India’s Digital Future Is Moving Faster Than Its Laws
Artificial Intelligence can now generate art, clone voices, imitate personalities, and create highly convincing deepfakes within seconds.
Yet, many of these emerging issues are still being governed through legal interpretation of statutes enacted long before the AI era.
India currently has:
- no dedicated AI legislation,
- no standalone deepfake regulation,
- no codified personality rights statute,
- and limited statutory guidance on synthetic digital identity misuse.
As a result, courts are increasingly relying on:
- constitutional privacy principles,
- copyright law,
- trademark jurisprudence,
- IT Act provisions,
- and equitable remedies to bridge rapidly expanding technological gaps.
This raises an important policy question:
Can traditional legal frameworks effectively regulate exponentially evolving technologies?
The challenge is not merely technological innovation.
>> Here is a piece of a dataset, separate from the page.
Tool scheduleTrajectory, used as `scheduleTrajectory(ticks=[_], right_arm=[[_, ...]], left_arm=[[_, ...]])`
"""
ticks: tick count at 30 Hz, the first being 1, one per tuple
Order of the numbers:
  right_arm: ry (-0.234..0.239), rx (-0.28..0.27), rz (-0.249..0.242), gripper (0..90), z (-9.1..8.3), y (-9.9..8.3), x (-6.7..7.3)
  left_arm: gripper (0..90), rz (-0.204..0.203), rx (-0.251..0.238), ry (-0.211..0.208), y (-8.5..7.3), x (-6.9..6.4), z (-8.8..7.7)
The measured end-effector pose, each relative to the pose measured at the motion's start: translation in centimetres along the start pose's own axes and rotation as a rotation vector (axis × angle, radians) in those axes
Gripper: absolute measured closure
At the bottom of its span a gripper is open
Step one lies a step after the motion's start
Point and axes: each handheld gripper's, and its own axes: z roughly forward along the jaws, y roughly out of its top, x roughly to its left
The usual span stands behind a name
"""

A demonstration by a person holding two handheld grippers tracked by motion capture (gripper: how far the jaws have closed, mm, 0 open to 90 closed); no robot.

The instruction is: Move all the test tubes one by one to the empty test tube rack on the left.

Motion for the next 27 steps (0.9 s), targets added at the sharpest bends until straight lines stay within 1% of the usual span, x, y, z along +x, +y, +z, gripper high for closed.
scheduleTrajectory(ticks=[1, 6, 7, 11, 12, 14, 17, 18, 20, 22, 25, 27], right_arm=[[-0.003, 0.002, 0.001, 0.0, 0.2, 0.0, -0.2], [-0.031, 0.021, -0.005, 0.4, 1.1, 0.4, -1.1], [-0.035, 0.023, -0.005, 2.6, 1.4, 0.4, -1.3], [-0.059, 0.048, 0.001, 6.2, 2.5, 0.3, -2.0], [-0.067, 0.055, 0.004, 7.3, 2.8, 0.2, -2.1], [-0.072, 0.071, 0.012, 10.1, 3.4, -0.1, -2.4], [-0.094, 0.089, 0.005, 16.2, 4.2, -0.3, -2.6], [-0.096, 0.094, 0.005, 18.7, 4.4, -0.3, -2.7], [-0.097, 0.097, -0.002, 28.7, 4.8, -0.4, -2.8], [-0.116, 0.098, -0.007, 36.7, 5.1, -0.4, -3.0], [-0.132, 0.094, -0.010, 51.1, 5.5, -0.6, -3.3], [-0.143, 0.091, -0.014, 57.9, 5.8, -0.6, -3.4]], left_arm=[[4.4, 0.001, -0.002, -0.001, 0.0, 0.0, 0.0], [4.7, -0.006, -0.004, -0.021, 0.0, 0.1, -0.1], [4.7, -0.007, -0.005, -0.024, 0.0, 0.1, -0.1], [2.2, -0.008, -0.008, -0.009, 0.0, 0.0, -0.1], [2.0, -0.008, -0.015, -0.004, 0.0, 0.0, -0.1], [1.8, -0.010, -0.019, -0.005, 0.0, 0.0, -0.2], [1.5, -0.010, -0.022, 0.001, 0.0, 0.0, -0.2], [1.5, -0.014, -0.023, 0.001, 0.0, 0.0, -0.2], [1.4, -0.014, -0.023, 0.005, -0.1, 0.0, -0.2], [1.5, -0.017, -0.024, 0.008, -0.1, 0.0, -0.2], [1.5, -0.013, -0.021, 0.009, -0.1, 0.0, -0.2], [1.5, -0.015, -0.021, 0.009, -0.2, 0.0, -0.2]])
The challenge is regulatory adaptation.
As India moves toward becoming a global digital economy, legislative clarity around AI governance, digital identity protection, and synthetic media regulation may soon become unavoidable.
Would love to hear perspectives from:
- developers,
- policy researchers,
- startup founders,
- cyber lawyers,
- and technologists.
Should India move toward dedicated AI and deepfake legislation?